▶ _Task to carry out_
Go through the listing and state how many lines hold the string "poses". Nothing else is needed.

BEGIN

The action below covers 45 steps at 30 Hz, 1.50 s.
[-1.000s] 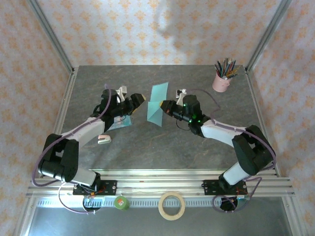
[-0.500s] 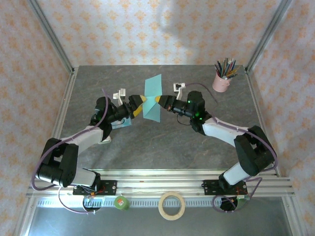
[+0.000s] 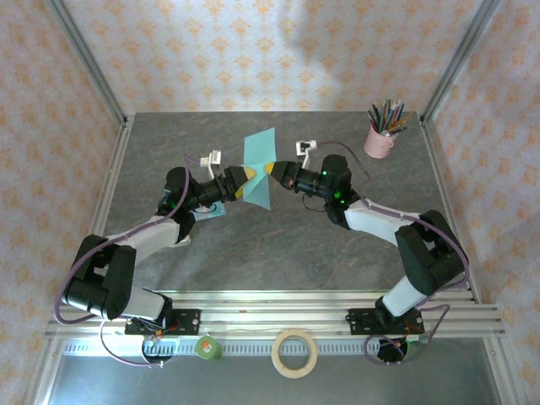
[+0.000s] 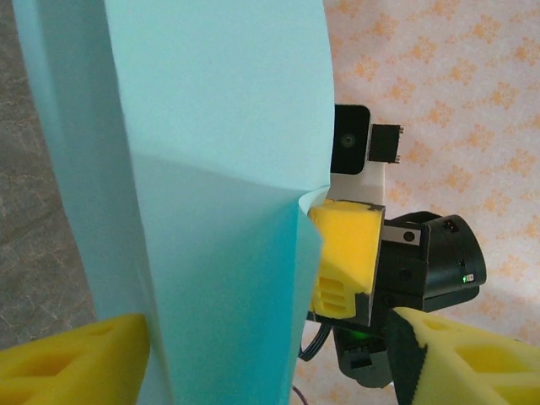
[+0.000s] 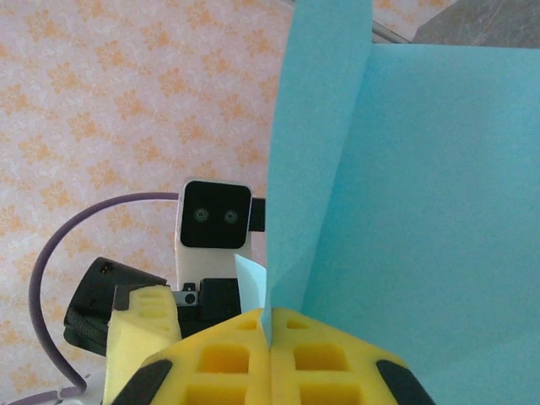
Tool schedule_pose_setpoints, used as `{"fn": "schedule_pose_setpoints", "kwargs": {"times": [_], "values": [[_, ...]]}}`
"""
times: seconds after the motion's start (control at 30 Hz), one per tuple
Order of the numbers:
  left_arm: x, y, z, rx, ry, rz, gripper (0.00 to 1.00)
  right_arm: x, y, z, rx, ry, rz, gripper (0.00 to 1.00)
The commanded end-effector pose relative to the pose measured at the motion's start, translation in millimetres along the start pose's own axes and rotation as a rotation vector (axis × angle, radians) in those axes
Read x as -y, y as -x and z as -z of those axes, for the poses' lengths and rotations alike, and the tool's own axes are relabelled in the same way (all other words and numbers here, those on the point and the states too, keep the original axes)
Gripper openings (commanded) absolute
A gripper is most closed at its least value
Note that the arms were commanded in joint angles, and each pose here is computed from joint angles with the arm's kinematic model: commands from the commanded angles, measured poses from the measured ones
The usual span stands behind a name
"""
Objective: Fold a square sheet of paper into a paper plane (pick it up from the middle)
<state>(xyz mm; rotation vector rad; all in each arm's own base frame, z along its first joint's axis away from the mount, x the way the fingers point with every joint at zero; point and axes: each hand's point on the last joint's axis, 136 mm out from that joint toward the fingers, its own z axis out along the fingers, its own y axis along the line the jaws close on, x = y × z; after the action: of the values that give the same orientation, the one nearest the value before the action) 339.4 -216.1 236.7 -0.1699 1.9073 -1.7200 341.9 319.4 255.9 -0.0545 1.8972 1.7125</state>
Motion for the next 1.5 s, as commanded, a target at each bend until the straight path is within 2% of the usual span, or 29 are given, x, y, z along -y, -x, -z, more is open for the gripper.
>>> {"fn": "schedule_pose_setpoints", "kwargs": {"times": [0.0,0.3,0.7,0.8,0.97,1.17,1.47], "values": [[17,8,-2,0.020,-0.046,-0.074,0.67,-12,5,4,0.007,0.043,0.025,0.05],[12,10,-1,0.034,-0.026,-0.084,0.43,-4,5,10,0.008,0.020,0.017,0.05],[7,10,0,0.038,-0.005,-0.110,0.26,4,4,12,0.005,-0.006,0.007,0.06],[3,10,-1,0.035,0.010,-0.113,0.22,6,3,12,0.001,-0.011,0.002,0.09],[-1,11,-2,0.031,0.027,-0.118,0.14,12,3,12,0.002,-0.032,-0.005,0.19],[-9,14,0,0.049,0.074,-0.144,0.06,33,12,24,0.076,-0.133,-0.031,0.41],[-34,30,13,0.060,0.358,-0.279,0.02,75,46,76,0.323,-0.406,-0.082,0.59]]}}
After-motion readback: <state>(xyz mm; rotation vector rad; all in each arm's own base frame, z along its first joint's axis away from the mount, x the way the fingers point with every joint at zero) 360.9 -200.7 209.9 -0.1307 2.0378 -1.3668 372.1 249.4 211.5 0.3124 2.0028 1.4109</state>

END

▶ _Task result_
2